• _EXERCISE BRIEF_:
The expected output is exactly the lines below, starting at the line with "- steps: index" and ending at the line with "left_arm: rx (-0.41", both included; no other line belongs in it.

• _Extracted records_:
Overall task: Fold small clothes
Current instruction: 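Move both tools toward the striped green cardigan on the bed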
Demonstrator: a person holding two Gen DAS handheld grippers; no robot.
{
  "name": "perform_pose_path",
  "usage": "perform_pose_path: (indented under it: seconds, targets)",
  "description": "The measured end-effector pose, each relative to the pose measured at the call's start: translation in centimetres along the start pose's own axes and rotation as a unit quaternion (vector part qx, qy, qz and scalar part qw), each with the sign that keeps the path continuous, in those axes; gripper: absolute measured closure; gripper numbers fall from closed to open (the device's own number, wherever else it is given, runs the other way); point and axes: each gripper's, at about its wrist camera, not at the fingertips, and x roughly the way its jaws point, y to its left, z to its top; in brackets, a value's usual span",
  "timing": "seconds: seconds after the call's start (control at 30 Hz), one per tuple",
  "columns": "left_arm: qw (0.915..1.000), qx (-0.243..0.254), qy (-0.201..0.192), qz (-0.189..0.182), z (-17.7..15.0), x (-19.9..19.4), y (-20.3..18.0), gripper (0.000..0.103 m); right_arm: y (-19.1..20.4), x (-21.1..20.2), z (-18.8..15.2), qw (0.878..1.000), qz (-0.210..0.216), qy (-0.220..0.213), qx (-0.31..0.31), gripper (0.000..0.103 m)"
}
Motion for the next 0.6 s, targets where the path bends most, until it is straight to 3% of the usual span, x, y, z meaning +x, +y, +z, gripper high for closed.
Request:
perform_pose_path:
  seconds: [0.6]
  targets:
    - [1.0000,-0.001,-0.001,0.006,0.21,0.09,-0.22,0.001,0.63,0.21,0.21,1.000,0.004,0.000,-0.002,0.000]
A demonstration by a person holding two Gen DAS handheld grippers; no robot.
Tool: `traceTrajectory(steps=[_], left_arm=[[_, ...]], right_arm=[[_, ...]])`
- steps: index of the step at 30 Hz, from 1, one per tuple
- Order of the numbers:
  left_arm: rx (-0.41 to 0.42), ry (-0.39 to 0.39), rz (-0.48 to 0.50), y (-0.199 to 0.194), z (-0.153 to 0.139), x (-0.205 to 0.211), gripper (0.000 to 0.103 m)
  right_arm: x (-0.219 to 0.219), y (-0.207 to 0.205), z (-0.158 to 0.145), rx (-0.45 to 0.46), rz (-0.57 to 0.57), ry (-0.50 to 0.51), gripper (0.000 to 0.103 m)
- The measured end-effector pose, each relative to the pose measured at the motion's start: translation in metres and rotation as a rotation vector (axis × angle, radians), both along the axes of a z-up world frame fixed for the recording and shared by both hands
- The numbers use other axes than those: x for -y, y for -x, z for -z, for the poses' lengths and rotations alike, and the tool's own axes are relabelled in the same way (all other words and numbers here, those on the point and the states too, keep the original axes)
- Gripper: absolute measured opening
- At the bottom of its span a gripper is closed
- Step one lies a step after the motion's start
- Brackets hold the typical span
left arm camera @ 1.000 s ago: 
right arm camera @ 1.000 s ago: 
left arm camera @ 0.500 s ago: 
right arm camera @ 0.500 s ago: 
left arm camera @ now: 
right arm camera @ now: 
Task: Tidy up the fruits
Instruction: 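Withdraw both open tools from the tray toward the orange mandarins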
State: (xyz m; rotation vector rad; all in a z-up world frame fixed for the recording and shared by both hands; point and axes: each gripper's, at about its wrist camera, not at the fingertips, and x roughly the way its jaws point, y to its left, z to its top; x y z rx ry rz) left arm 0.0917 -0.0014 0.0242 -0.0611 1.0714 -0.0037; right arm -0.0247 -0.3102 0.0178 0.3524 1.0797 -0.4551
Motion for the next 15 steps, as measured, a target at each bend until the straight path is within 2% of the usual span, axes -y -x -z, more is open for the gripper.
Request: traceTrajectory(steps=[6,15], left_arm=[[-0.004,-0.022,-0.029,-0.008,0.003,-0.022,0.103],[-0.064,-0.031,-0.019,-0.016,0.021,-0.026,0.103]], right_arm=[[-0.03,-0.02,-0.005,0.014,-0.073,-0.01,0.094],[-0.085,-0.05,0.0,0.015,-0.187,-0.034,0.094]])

• _TASK OUTPUT_:
- steps: index of the step at 30 Hz, from 1, one per tuple
- Order of the numbers:
  left_arm: rx (-0.41 to 0.42), ry (-0.39 to 0.39), rz (-0.48 to 0.50), y (-0.199 to 0.194), z (-0.153 to 0.139), x (-0.205 to 0.211), gripper (0.000 to 0.103 m)

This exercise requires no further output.